WORK TASK ::
Repeat exactly the lines from the start of the records below through the line that contains "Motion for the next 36", including both.

MATERIAL TO PROCESS ::
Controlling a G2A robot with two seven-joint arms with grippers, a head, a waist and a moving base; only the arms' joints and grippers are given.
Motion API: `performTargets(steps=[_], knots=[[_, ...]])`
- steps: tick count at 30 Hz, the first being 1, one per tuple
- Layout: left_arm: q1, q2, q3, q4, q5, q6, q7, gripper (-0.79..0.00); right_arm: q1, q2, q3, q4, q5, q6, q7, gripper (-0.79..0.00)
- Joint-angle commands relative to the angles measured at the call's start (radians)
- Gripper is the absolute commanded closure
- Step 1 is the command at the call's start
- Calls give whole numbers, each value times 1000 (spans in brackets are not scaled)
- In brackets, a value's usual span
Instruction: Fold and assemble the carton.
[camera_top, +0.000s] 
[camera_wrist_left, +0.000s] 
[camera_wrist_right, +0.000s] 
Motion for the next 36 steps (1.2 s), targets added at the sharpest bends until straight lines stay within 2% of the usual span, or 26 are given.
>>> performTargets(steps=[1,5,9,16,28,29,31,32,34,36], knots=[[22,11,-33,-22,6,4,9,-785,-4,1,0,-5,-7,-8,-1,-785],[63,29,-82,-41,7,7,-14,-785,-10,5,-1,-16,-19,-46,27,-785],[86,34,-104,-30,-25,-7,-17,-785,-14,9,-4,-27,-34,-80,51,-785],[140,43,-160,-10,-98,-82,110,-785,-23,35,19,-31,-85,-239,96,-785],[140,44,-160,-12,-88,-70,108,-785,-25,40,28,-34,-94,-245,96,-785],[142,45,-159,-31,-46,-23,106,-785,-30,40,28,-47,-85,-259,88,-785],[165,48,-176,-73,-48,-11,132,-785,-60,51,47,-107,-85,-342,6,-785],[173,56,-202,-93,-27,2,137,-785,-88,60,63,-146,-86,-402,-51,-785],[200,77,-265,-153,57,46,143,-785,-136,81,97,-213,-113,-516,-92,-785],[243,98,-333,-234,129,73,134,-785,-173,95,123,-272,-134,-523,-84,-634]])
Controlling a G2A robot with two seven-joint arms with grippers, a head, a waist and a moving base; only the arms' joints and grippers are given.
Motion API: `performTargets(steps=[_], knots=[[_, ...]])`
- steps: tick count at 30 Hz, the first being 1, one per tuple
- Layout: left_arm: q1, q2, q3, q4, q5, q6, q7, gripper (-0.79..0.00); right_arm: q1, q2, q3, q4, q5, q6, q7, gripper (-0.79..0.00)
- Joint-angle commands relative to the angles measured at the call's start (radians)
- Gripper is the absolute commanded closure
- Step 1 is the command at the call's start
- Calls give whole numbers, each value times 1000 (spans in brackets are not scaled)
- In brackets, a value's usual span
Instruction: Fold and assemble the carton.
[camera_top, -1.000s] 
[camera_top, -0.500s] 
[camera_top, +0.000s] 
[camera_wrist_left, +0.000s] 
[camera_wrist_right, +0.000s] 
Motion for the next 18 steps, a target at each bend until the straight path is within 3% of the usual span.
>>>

OUTPUT OF THE TASK ::
Controlling a G2A robot with two seven-joint arms with grippers, a head, a waist and a moving base; only the arms' joints and grippers are given.
Motion API: `performTargets(steps=[_], knots=[[_, ...]])`
- steps: tick count at 30 Hz, the first being 1, one per tuple
- Layout: left_arm: q1, q2, q3, q4, q5, q6, q7, gripper (-0.79..0.00); right_arm: q1, q2, q3, q4, q5, q6, q7, gripper (-0.79..0.00)
- Joint-angle commands relative to the angles measured at the call's start (radians)
- Gripper is the absolute commanded closure
- Step 1 is the command at the call's start
- Calls give whole numbers, each value times 1000 (spans in brackets are not scaled)
- In brackets, a value's usual span
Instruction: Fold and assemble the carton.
[camera_top, +0.000s] 
[camera_wrist_left, +0.000s] 
[camera_wrist_right, +0.000s] 
Motion for the next 36 steps (1.2 s), targets added at the sharpest bends until straight lines stay within 2% of the usual span, or 26 are given.

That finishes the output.